Simple Plastic Glasses Can Protect Orthopedic Surgeons

No need for special equipment to protect against conjunctival contamination

FRIDAY, May 8 (HealthDay News) -- Orthopedic surgeons can best protect themselves from conjunctival contamination during surgery with simple, disposable plastic glasses, according to a study published in the May issue of the Journal of Bone and Joint Surgery.

Alfred A. Mansour III, M.D., and colleagues at Vanderbilt University Medical Center in Nashville, Tenn., conducted a study of five different methods of eye protection, as well as no protection, using a simulation model with a mannequin's head in the position of a surgeon's head during femoral osteopathy, performed on cadaver thighs. Contamination of the conjunctiva was tested using modern prescription glasses, standard surgical telescopic loupes, disposable plastic glasses, hard plastic contoured glasses, a facemask and eye shield combination, and a control group with no eye protection.

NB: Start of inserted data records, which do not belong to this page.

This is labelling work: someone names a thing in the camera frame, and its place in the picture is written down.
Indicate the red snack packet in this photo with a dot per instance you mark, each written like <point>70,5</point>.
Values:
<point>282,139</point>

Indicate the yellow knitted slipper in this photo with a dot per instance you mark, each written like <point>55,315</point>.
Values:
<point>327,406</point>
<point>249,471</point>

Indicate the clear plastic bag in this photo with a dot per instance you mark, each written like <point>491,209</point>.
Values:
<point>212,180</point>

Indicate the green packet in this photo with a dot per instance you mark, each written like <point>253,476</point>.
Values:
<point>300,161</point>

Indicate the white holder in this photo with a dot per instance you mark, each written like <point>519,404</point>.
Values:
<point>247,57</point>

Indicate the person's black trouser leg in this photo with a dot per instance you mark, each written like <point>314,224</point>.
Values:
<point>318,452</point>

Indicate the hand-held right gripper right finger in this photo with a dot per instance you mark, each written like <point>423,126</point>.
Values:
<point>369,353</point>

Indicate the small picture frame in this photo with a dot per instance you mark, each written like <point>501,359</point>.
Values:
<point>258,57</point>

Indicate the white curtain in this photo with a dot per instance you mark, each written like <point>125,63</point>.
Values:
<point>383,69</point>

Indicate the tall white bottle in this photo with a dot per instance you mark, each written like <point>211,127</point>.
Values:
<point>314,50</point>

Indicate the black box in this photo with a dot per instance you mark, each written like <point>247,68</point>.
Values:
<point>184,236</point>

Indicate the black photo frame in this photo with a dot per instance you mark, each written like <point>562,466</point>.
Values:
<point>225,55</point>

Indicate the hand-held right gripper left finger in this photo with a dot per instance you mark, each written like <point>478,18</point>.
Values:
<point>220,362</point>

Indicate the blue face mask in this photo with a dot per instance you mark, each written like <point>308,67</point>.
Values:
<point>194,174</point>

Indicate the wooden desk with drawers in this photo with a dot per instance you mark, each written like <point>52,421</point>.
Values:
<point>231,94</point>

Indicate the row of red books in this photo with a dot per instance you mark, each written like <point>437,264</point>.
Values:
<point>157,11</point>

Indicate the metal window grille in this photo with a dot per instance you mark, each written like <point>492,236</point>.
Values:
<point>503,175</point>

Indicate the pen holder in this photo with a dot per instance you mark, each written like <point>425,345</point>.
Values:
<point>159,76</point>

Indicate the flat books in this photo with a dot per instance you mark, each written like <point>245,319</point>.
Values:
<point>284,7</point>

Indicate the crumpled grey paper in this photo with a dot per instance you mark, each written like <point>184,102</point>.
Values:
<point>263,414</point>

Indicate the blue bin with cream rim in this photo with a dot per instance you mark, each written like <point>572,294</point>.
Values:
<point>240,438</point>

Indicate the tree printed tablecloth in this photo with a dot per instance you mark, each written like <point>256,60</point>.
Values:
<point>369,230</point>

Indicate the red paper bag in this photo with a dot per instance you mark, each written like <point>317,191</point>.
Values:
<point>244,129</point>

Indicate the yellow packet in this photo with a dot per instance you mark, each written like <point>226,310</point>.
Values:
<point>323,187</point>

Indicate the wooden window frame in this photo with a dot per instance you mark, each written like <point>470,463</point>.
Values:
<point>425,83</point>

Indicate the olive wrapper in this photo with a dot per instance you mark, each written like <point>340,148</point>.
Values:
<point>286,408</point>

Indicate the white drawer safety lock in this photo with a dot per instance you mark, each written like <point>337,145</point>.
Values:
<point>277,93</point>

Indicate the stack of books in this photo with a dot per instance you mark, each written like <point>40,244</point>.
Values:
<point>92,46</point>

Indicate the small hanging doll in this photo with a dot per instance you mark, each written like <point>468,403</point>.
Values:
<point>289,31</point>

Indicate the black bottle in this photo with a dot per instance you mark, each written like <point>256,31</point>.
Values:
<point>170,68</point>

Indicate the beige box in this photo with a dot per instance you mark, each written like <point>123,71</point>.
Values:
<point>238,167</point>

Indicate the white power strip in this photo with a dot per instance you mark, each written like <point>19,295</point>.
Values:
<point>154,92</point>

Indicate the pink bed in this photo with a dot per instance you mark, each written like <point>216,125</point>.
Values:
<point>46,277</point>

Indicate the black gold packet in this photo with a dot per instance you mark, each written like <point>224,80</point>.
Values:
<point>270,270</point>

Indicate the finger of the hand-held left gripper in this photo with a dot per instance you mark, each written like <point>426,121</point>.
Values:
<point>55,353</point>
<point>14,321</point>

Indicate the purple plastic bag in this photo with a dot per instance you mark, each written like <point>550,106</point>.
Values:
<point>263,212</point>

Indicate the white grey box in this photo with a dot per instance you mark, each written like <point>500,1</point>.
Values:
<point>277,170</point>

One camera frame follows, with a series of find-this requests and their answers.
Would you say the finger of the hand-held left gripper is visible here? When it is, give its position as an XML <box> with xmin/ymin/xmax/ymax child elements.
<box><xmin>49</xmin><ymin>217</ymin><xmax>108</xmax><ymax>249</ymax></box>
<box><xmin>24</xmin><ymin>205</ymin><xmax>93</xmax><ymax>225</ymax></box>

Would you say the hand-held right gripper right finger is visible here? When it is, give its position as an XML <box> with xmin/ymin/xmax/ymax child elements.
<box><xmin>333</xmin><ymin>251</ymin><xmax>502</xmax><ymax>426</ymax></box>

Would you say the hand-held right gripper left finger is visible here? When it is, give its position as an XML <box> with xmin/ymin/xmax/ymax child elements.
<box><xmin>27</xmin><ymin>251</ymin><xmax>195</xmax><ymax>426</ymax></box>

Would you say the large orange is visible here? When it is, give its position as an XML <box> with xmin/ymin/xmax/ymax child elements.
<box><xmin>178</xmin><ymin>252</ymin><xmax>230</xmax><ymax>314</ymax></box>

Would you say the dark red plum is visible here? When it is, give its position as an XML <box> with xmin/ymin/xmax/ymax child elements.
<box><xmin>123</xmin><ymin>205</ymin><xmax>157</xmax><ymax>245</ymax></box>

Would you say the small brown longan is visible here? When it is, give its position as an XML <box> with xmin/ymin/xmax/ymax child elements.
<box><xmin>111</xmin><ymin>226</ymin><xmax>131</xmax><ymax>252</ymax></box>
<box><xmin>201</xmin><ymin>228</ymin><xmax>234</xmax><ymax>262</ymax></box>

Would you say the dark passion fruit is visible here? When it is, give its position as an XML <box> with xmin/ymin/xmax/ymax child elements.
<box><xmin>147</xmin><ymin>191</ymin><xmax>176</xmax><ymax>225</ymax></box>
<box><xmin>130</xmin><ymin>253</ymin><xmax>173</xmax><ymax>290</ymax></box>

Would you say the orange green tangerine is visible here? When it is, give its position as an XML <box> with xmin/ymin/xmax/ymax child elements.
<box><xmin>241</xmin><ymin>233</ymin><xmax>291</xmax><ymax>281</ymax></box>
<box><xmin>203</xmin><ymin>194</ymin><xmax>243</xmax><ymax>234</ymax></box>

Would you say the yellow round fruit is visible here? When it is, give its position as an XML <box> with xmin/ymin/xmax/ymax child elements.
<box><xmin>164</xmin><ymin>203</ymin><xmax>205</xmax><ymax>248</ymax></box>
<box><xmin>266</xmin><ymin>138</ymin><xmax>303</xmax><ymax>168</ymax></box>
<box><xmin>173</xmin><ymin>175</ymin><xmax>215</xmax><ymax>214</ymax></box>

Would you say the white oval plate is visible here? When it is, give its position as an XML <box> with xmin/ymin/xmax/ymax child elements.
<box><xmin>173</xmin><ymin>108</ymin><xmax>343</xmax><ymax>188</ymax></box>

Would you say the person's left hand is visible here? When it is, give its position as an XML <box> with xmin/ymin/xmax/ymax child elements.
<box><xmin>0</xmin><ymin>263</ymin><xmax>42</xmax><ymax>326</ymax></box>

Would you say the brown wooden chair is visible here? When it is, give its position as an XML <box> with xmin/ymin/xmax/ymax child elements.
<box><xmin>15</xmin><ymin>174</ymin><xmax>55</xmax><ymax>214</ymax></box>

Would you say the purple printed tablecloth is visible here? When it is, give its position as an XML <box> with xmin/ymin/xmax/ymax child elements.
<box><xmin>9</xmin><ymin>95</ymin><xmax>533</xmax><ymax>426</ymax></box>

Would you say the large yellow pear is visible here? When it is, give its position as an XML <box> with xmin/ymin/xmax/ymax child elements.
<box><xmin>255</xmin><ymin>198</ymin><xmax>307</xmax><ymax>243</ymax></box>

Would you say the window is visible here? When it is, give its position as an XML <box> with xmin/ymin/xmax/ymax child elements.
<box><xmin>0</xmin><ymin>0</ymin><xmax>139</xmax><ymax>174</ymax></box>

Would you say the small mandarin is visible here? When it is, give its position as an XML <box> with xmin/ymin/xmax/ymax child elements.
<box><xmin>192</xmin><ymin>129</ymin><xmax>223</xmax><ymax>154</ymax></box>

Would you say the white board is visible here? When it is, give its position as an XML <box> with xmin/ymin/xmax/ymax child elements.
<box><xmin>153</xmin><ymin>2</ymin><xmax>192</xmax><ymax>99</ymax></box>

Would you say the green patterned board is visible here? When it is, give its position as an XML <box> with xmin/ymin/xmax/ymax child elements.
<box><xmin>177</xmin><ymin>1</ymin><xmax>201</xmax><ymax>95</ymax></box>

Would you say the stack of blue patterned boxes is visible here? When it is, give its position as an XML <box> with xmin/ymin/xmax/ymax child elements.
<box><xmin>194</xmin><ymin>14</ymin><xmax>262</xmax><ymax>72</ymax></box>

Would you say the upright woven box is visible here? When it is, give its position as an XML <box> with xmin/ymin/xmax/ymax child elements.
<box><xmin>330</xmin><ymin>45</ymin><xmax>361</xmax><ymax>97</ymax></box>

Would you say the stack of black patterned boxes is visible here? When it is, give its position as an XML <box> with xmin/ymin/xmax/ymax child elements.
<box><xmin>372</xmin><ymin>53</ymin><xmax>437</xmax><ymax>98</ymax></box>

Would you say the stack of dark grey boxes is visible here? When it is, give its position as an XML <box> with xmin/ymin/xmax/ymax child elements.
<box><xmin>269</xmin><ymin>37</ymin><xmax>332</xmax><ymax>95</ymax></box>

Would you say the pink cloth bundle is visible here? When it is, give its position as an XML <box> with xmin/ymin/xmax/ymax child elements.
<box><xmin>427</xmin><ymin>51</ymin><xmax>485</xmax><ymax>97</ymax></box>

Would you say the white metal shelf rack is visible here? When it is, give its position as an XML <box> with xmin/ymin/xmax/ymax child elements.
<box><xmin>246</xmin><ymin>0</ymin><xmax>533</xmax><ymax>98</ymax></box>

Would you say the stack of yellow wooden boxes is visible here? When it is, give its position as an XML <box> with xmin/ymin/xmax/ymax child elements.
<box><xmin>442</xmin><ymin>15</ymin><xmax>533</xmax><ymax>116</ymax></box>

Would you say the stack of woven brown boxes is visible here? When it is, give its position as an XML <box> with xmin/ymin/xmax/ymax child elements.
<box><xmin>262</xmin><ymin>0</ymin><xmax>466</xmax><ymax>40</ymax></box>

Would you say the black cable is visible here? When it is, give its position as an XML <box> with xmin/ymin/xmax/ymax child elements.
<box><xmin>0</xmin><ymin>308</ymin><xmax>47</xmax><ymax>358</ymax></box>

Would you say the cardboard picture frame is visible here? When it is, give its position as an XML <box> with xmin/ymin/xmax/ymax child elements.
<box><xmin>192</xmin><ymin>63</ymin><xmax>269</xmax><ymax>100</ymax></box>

Although no single method was completely effective, the best results were obtained from using disposable plastic glasses, which yielded a conjunctival contamination rate of just 3 percent versus 17 percent for hard plastic glasses, 30 percent for the facemask and eye shield, 50 percent for the loupes and 83 percent for the control and prescription glasses groups, the researchers discovered.

"We do not recommend that prescription glasses be used as sole eye protection during surgical procedures, especially those involving a high rate of debris expulsion from the wound," the authors write."